On CNBC yesterday morning the Squawk Box crew was talking about one of our clients whose revenues near $2 billion were a million dollars – to the third decimal point in effect – shy of estimates. Droves of sellsiders have shifted to the IR chair, suggesting diminishing impact from equity research and yet that stock moved 8% intraday between high and low prices.
What long-term investor cares if a company’s revenues are $2.983 billion or $2.984 billion (numbers massaged for anonymity)? So how can it be rational?
I hear it now: “It’s not the number but the trend.” “It’s the color.” “Revenues weren’t the issue but the guidance was.”
You’re making the point for me. IR professionals have vast and detailed knowledge of our fundamentals as public companies, as we should. We know each nuance in the numbers, as we should. We understand the particulate minutia of variances in flux analysis. As we should.
But we don’t get the mechanics of how shares are bought and sold, or by whom. We don’t know how many can be consumed without moving price. We trust somehow the stock market works and it’s somebody else’s responsibility to ensure that it does.
Ask yourselves: Would we trust our sales and revenues to a black box? Then why do we trust our balance sheets – underpinned by equity – to one?
Read my debate with Remco Lenterman about what constitutes liquidity and what sets price today (throw in with the c-suite on a subscription to wellingonwallstreet.com).

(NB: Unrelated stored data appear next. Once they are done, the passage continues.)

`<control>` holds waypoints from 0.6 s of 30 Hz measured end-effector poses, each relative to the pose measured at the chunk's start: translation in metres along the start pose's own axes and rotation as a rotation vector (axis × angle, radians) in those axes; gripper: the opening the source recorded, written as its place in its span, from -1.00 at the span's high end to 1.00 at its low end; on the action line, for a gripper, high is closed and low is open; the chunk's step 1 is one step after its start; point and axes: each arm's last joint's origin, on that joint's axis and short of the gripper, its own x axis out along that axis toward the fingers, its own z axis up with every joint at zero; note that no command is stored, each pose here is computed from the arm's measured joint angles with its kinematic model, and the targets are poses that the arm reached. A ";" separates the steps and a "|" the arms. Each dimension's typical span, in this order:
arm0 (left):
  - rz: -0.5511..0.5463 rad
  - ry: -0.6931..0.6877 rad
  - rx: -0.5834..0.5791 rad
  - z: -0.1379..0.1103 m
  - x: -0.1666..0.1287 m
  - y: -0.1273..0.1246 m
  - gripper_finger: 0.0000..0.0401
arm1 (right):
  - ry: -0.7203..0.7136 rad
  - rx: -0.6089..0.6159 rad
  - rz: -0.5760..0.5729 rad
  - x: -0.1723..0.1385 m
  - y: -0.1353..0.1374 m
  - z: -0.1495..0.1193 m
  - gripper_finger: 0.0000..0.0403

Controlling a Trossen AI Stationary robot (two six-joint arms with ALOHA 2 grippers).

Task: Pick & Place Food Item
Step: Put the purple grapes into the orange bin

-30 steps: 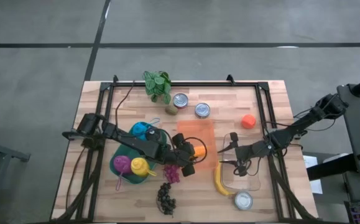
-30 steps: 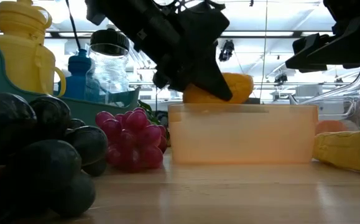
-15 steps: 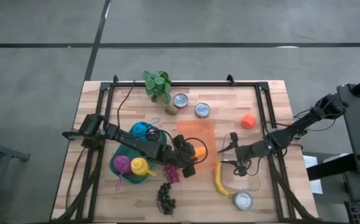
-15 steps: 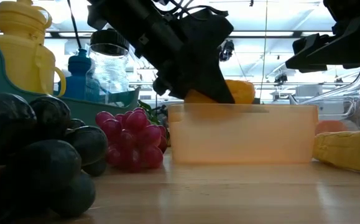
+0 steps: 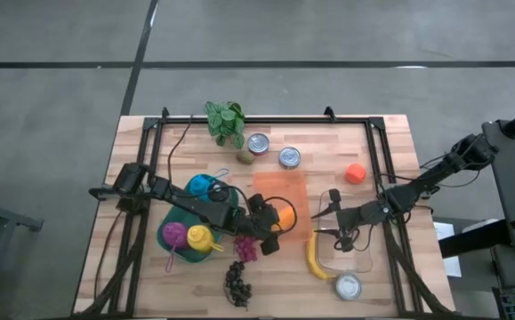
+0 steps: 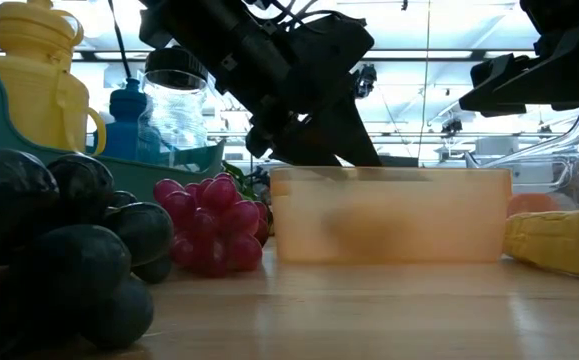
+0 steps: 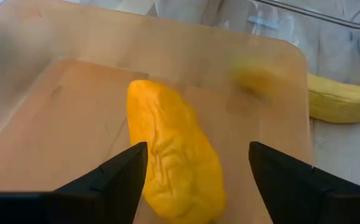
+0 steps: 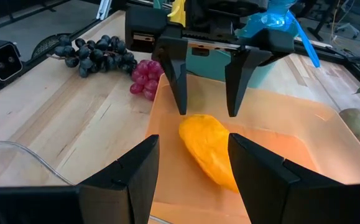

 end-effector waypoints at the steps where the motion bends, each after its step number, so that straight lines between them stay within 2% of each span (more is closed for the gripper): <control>1: 0.000 0.000 0.000 0.000 0.000 0.000 -0.42 | 0.000 0.000 0.000 0.000 0.000 0.000 0.06; 7: -0.019 -0.044 0.027 0.015 -0.009 -0.003 -0.42 | 0.000 0.000 0.000 0.000 0.000 0.000 0.06; 14: -0.064 -0.144 0.056 0.054 -0.042 -0.010 -0.43 | 0.000 0.000 0.000 0.000 0.000 0.000 0.06; 18: -0.134 -0.213 0.079 0.079 -0.073 -0.009 -0.43 | 0.000 0.000 0.000 0.000 0.000 0.000 0.06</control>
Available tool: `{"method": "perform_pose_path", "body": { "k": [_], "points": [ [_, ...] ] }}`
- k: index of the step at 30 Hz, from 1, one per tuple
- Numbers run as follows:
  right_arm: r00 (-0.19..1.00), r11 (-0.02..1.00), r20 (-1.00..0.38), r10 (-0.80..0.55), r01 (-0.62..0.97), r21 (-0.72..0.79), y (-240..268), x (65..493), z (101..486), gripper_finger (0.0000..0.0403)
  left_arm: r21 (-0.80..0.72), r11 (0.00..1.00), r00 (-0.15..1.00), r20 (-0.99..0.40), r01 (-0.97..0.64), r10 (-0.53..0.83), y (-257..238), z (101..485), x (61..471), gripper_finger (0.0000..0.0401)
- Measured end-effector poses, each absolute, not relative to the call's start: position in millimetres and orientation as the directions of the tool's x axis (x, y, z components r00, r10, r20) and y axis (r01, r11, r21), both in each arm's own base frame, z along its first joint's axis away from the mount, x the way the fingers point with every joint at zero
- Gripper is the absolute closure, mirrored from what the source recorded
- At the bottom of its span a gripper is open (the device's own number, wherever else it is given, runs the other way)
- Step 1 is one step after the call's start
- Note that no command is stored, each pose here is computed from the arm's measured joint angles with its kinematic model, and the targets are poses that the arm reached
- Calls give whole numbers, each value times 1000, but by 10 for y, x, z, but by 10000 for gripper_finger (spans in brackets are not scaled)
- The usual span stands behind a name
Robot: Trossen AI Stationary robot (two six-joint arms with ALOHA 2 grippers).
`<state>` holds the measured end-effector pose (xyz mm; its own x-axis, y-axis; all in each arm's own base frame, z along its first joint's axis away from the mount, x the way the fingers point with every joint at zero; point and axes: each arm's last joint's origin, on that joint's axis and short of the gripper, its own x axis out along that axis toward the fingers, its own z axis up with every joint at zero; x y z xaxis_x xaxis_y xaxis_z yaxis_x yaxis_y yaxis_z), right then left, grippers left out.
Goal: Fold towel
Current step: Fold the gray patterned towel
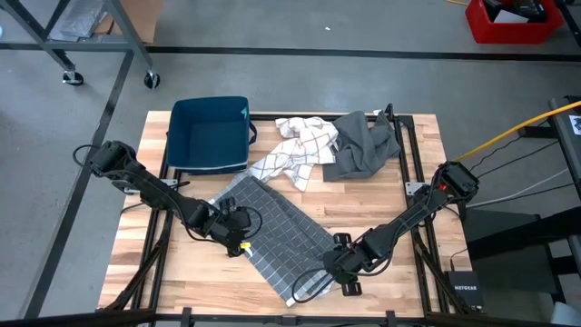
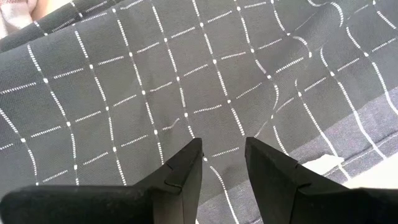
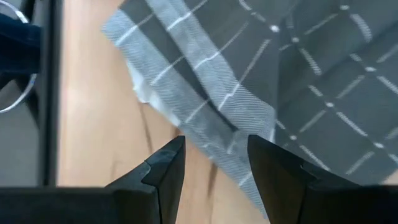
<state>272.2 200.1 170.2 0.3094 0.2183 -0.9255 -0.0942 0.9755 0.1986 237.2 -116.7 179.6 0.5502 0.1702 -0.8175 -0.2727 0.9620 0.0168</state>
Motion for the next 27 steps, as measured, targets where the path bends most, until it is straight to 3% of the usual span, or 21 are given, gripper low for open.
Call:
{"method": "perform_pose_path", "body": {
  "k": [19,27],
  "points": [
    [360,993,-926,113,-59,99,1963,2726,1697,226,17,962,550,-818,-273,171,-1166,1796,2373,286],
    [346,990,-928,137,-61,123,1971,2723,1697,302,17,962,550,-818,-273,170,-1167,1796,2372,286]
  ]
}}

We picked two of scores of reporting clients this week and checked tick data at the open. Prices for both were set by one traded share. Suppose you’re the CEO with a stake worth $300 million. We’ve got one of those reporting tomorrow. What if the first trade is for one share, valued at say $80, and it shaves 8% off market-cap? That’s $24 million lost in that moment, on paper, for your CEO on a trade for $80.
Now you can say, “You’re caught up in the microsecond, Quast. You need to think long-term.”
Or you could wonder, “Why is that possible? And is it good for long-term money?”
It’s easier for a camel to pass through the eye of a needle than for rational investors to price a stock at the open in today’s market structure. But we have the power to change that condition by demanding to be part of the conversation. It starts with caring about market structure – because you don’t want the CEO coming back to you later asking, “Why didn’t you tell me?”
Somebody from among us must be on that SEC committee, whirring lights and all.